Jeremy Bentham
Jeremy
Bentham, putra seorang pengacara, lahir di London pada tahun 1748. Sebagai
seorang cendekiawan yang brilian, Bentham masuk Queen College, Oxford, pada
umur dua belas dan diterima di Lincoln Inn pada usia lima belas tahun., Boleh
dikatakan bahwa ketika masih kecil ia adalah seorang anak ajaib. Betapa tidak,
ketika masih anak-anak dia sudah mulai membaca buku tentang sejarah bangsa
Inggris. Bahkan, dia mulai mempelajari
bahasa Latin semenjak berumur tiga
tahun.
Namun
demikian, Bentham adalah seorang lelaki pemalu yang tidak suka berpidato di
depan publik.

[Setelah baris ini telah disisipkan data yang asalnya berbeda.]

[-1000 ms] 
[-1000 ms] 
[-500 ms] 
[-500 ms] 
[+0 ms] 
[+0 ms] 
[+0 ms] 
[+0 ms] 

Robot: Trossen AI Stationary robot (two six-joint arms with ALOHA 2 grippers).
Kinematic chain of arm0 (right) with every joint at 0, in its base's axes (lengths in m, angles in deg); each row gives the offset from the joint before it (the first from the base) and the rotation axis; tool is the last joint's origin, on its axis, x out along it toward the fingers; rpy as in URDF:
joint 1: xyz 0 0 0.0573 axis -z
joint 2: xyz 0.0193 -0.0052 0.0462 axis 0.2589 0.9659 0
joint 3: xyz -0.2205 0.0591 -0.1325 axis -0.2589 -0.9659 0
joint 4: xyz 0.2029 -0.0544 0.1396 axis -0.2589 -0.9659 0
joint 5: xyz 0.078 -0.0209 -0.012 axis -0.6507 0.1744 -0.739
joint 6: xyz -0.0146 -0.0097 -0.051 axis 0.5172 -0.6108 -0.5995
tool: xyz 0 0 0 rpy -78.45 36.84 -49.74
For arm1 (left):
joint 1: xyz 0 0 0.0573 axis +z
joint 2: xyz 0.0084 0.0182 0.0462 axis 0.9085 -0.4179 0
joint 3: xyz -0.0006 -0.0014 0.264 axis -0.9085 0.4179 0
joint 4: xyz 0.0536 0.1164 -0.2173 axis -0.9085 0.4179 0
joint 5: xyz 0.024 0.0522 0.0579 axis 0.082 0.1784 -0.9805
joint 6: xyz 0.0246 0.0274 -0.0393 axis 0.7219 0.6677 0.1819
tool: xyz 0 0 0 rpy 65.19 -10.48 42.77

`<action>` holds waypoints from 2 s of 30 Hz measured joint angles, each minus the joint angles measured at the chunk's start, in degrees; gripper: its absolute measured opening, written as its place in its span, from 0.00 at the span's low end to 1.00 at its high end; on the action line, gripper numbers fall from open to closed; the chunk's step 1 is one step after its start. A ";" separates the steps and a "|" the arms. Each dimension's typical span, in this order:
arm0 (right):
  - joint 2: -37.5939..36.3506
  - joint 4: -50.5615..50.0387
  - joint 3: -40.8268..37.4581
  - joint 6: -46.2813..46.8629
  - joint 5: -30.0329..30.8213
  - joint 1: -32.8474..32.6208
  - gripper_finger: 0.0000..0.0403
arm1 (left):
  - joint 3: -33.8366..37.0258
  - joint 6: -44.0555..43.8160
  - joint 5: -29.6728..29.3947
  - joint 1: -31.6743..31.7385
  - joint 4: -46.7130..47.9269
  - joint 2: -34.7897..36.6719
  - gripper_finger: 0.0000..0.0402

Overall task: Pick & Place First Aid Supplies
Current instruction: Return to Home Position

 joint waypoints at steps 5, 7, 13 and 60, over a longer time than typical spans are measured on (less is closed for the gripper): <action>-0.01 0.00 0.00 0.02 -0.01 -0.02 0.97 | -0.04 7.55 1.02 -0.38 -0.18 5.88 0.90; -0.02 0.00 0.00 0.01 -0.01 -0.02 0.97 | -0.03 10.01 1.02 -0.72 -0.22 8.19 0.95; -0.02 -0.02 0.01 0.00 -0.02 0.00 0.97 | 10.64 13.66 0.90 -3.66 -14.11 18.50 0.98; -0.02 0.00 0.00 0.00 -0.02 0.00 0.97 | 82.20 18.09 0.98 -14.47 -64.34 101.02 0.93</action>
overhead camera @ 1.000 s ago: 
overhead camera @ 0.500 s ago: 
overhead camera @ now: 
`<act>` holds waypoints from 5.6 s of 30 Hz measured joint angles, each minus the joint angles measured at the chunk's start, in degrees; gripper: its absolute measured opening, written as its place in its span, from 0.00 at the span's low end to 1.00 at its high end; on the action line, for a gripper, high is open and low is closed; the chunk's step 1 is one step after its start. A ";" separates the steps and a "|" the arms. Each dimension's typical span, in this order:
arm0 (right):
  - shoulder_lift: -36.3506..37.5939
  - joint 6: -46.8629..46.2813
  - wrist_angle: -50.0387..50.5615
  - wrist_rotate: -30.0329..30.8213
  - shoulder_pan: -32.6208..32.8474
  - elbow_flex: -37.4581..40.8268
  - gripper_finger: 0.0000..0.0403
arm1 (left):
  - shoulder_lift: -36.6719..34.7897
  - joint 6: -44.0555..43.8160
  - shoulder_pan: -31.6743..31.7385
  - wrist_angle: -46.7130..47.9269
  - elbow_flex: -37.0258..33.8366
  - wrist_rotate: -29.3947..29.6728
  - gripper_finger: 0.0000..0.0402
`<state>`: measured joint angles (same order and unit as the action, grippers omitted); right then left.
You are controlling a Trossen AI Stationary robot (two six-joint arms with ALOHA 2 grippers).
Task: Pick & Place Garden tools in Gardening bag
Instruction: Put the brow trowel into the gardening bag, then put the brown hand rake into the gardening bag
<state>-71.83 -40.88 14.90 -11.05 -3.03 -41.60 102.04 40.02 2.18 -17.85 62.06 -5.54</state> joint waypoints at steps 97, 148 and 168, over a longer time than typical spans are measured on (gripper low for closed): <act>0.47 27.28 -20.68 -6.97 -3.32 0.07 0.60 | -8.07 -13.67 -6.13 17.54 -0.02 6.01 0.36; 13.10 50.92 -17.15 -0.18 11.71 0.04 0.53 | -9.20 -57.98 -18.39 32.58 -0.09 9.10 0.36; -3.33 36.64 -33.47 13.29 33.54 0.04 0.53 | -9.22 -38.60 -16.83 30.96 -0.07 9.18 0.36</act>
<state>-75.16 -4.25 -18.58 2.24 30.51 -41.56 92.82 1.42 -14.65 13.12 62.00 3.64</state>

Karena itu ia memutuskan untuk meninggalkan Lincoln Inn dan
berkonsentrasi menulis. Bentham menghasilkan serangkaian buku tentang filsafat,
ekonomi, dan politik.
Bentham
meninggal di London, 6 Juni 1832 dengan meninggalkan rumah besar yang digunakan
untuk membiayai Newly University College, London, dan meninggalkan puluhan ribu
halaman, di antaranya berupa sketsa, yang direncanakan untuk diterbitkan.
Pemikiran
filsafat Bentham sangat terpengaruh oleh filsuf Prancis sebelum revolusi.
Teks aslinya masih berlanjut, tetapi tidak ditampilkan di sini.